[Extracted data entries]
· · ·
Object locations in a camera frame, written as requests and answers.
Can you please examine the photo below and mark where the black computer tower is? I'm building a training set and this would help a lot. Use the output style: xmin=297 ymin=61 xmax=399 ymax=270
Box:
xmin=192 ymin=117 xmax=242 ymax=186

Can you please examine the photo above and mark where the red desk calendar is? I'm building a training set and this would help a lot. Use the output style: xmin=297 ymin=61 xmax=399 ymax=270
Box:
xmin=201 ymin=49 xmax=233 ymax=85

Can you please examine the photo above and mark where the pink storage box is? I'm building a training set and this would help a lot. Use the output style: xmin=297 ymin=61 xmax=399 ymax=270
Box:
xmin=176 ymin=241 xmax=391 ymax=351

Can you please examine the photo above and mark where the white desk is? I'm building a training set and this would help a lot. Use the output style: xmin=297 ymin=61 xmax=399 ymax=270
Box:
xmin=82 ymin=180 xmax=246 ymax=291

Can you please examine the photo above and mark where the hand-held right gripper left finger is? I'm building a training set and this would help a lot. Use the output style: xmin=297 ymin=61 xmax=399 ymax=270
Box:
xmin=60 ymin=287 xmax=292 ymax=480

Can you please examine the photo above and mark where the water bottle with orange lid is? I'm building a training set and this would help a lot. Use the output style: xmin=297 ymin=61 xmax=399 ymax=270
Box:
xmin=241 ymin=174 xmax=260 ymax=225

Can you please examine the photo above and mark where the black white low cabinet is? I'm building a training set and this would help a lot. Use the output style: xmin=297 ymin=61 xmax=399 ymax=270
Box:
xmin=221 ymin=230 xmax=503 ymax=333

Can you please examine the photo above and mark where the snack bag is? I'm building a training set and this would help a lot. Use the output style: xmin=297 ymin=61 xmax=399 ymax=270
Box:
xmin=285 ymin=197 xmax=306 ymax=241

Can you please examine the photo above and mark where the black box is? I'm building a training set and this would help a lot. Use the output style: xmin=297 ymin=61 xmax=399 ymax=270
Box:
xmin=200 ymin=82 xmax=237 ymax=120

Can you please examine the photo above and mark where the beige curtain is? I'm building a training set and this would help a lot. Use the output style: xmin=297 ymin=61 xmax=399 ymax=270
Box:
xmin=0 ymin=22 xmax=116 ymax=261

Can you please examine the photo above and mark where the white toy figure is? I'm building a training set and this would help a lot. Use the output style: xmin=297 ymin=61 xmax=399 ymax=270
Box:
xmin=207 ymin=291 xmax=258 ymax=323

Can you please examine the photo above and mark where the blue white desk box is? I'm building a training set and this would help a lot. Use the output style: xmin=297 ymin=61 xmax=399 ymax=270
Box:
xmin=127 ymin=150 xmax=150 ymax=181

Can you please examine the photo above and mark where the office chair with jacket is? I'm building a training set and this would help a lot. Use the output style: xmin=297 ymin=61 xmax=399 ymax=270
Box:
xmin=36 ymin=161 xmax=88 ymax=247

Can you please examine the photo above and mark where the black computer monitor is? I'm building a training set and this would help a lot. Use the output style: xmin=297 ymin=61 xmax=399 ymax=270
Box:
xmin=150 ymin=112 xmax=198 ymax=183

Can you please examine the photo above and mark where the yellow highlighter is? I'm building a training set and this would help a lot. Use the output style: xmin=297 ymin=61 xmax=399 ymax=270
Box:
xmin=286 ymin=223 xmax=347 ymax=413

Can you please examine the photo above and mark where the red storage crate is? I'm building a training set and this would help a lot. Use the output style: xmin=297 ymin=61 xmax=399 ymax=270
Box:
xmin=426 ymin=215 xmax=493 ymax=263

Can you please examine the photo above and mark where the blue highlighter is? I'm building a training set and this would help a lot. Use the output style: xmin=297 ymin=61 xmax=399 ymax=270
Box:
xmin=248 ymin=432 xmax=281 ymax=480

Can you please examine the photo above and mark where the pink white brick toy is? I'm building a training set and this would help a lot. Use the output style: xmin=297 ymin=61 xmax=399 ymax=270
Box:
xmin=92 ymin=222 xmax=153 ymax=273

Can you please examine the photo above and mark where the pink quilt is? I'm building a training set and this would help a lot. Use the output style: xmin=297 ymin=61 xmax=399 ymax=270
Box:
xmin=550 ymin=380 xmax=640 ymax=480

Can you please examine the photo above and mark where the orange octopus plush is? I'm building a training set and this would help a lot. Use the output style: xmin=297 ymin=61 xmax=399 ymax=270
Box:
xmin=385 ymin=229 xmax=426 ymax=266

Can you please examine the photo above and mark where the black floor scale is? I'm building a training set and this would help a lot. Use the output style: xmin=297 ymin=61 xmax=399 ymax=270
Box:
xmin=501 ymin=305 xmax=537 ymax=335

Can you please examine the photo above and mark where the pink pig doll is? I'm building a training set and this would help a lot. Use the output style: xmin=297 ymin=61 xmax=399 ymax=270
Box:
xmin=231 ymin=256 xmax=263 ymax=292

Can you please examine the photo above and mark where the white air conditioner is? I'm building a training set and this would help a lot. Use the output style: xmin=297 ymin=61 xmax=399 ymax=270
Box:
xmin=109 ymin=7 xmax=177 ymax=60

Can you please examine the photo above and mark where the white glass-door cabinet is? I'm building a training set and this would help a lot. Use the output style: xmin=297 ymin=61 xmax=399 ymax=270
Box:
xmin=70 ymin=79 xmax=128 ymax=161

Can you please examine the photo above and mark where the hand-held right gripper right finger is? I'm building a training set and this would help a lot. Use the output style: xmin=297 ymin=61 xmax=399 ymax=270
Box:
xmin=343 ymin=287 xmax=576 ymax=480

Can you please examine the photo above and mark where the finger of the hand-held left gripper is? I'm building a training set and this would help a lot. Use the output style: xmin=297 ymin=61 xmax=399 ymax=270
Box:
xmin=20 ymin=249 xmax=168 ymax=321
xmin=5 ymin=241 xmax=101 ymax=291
· · ·
WHAT YOU HAVE TO DO – Please output each record exactly as it appears above.

RESPONSE BOX –
Object locations in a camera frame, written as requests and answers.
Can you please examine the photo below and mark where the black computer tower is? I'm building a training set and this would help a lot. Use the output style: xmin=297 ymin=61 xmax=399 ymax=270
Box:
xmin=192 ymin=117 xmax=242 ymax=186

Can you please examine the photo above and mark where the red desk calendar is? I'm building a training set and this would help a lot. Use the output style: xmin=297 ymin=61 xmax=399 ymax=270
Box:
xmin=201 ymin=49 xmax=233 ymax=85

Can you please examine the photo above and mark where the pink storage box is? I'm building a training set and this would help a lot. Use the output style: xmin=297 ymin=61 xmax=399 ymax=270
Box:
xmin=176 ymin=241 xmax=391 ymax=351

Can you please examine the photo above and mark where the white desk is? I'm building a training set and this would help a lot. Use the output style: xmin=297 ymin=61 xmax=399 ymax=270
Box:
xmin=82 ymin=180 xmax=246 ymax=291

Can you please examine the photo above and mark where the hand-held right gripper left finger is? I'm building a training set and this would help a lot. Use the output style: xmin=297 ymin=61 xmax=399 ymax=270
Box:
xmin=60 ymin=287 xmax=292 ymax=480

Can you please examine the photo above and mark where the water bottle with orange lid is? I'm building a training set and this would help a lot. Use the output style: xmin=297 ymin=61 xmax=399 ymax=270
Box:
xmin=241 ymin=174 xmax=260 ymax=225

Can you please examine the photo above and mark where the black white low cabinet is? I'm building a training set and this would help a lot. Use the output style: xmin=297 ymin=61 xmax=399 ymax=270
Box:
xmin=221 ymin=230 xmax=503 ymax=333

Can you please examine the photo above and mark where the snack bag is? I'm building a training set and this would help a lot. Use the output style: xmin=297 ymin=61 xmax=399 ymax=270
Box:
xmin=285 ymin=197 xmax=306 ymax=241

Can you please examine the photo above and mark where the black box is? I'm building a training set and this would help a lot. Use the output style: xmin=297 ymin=61 xmax=399 ymax=270
Box:
xmin=200 ymin=82 xmax=237 ymax=120

Can you please examine the photo above and mark where the beige curtain is? I'm building a training set and this would help a lot. Use the output style: xmin=297 ymin=61 xmax=399 ymax=270
Box:
xmin=0 ymin=22 xmax=116 ymax=261

Can you please examine the photo above and mark where the white toy figure is? I'm building a training set and this would help a lot. Use the output style: xmin=297 ymin=61 xmax=399 ymax=270
Box:
xmin=207 ymin=291 xmax=258 ymax=323

Can you please examine the photo above and mark where the blue white desk box is? I'm building a training set and this would help a lot. Use the output style: xmin=297 ymin=61 xmax=399 ymax=270
Box:
xmin=127 ymin=150 xmax=150 ymax=181

Can you please examine the photo above and mark where the office chair with jacket is? I'm building a training set and this would help a lot. Use the output style: xmin=297 ymin=61 xmax=399 ymax=270
Box:
xmin=36 ymin=161 xmax=88 ymax=247

Can you please examine the photo above and mark where the black computer monitor is? I'm building a training set and this would help a lot. Use the output style: xmin=297 ymin=61 xmax=399 ymax=270
Box:
xmin=150 ymin=112 xmax=198 ymax=183

Can you please examine the photo above and mark where the yellow highlighter is? I'm building a training set and this would help a lot. Use the output style: xmin=297 ymin=61 xmax=399 ymax=270
Box:
xmin=286 ymin=223 xmax=347 ymax=413

Can you please examine the photo above and mark where the red storage crate is? I'm building a training set and this would help a lot. Use the output style: xmin=297 ymin=61 xmax=399 ymax=270
Box:
xmin=426 ymin=215 xmax=493 ymax=263

Can you please examine the photo above and mark where the blue highlighter is? I'm building a training set and this would help a lot. Use the output style: xmin=297 ymin=61 xmax=399 ymax=270
Box:
xmin=248 ymin=432 xmax=281 ymax=480

Can you please examine the photo above and mark where the pink white brick toy is? I'm building a training set and this would help a lot. Use the output style: xmin=297 ymin=61 xmax=399 ymax=270
Box:
xmin=92 ymin=222 xmax=153 ymax=273

Can you please examine the photo above and mark where the pink quilt is? I'm building a training set and this would help a lot. Use the output style: xmin=297 ymin=61 xmax=399 ymax=270
Box:
xmin=550 ymin=380 xmax=640 ymax=480

Can you please examine the photo above and mark where the orange octopus plush is? I'm building a training set and this would help a lot. Use the output style: xmin=297 ymin=61 xmax=399 ymax=270
Box:
xmin=385 ymin=229 xmax=426 ymax=266

Can you please examine the photo above and mark where the black floor scale is? I'm building a training set and this would help a lot. Use the output style: xmin=297 ymin=61 xmax=399 ymax=270
Box:
xmin=501 ymin=305 xmax=537 ymax=335

Can you please examine the photo above and mark where the pink pig doll is? I'm building a training set and this would help a lot. Use the output style: xmin=297 ymin=61 xmax=399 ymax=270
Box:
xmin=231 ymin=256 xmax=263 ymax=292

Can you please examine the photo above and mark where the white air conditioner is? I'm building a training set and this would help a lot. Use the output style: xmin=297 ymin=61 xmax=399 ymax=270
Box:
xmin=109 ymin=7 xmax=177 ymax=60

Can you please examine the photo above and mark where the white glass-door cabinet is? I'm building a training set and this would help a lot. Use the output style: xmin=297 ymin=61 xmax=399 ymax=270
Box:
xmin=70 ymin=79 xmax=128 ymax=161

Can you please examine the photo above and mark where the hand-held right gripper right finger is? I'm building a training set and this would help a lot. Use the output style: xmin=297 ymin=61 xmax=399 ymax=270
Box:
xmin=343 ymin=287 xmax=576 ymax=480

Can you please examine the photo above and mark where the finger of the hand-held left gripper is? I'm building a training set and this would help a lot. Use the output style: xmin=297 ymin=61 xmax=399 ymax=270
Box:
xmin=20 ymin=249 xmax=168 ymax=321
xmin=5 ymin=241 xmax=101 ymax=291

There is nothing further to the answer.